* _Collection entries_
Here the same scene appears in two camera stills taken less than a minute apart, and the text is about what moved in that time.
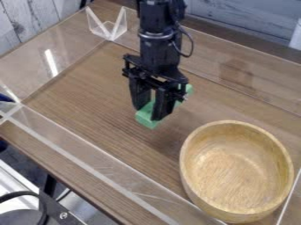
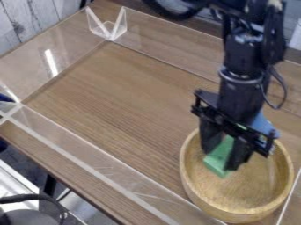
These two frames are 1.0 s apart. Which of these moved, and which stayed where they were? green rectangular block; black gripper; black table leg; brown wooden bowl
Moved: black gripper; green rectangular block
Stayed: brown wooden bowl; black table leg
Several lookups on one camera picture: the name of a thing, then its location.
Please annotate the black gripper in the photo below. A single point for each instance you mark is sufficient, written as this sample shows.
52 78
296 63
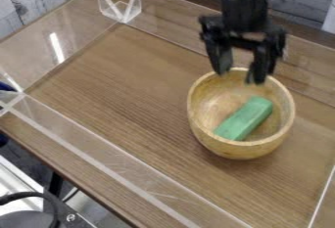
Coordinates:
243 27

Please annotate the light brown wooden bowl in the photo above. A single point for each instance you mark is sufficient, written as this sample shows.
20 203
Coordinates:
215 96

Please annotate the green rectangular block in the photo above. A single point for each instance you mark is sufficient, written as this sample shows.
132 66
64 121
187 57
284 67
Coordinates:
237 126

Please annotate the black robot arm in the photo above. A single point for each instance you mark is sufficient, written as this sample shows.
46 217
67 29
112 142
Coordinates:
243 27

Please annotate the blue object at left edge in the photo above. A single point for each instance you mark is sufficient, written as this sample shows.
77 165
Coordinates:
5 87

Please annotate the black table leg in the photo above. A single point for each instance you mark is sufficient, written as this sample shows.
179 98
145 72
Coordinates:
54 184

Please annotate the clear acrylic tray wall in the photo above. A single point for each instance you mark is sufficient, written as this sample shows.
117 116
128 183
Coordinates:
101 70

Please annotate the black metal bracket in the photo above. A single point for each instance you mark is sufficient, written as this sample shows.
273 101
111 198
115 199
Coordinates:
68 217

* _Activity_
Exactly as written, copy the entries above without their pictures.

* _Answer box_
Here the same scene appears in two camera stills taken less than a minute apart, and the text is about what moved in that time.
These two frames are 1.0 s apart. Which of these moved, and which stayed where they were? green rectangular block; black gripper; black table leg; brown wooden bowl
Moved: black gripper; green rectangular block
Stayed: brown wooden bowl; black table leg
Several lookups on one camera picture: the name of a thing, then its location.
Please annotate the black gripper in the photo below. A single point for each instance you mark is sufficient, written as this sample shows.
52 78
296 63
Coordinates:
243 27

Please annotate the light brown wooden bowl in the photo above. A single point for each instance you mark is sufficient, written as this sample shows.
20 203
Coordinates:
215 96

Please annotate the green rectangular block in the photo above. A single point for each instance you mark is sufficient, written as this sample shows.
132 66
64 121
187 57
284 67
Coordinates:
237 126

Please annotate the black robot arm in the photo above. A single point for each instance you mark is sufficient, written as this sample shows.
46 217
67 29
112 142
Coordinates:
243 27

Please annotate the blue object at left edge in the photo above. A single point for each instance you mark is sufficient, written as this sample shows.
77 165
Coordinates:
5 87

Please annotate the black table leg in the photo above. A single point for each instance you mark is sufficient, written as this sample shows.
179 98
145 72
Coordinates:
54 184

Please annotate the clear acrylic tray wall in the photo above. A single point for each instance you mark is sufficient, written as this sample shows.
117 116
128 183
Coordinates:
101 70

Please annotate the black metal bracket in the photo above. A single point for each instance you mark is sufficient, written as this sample shows.
273 101
111 198
115 199
Coordinates:
68 217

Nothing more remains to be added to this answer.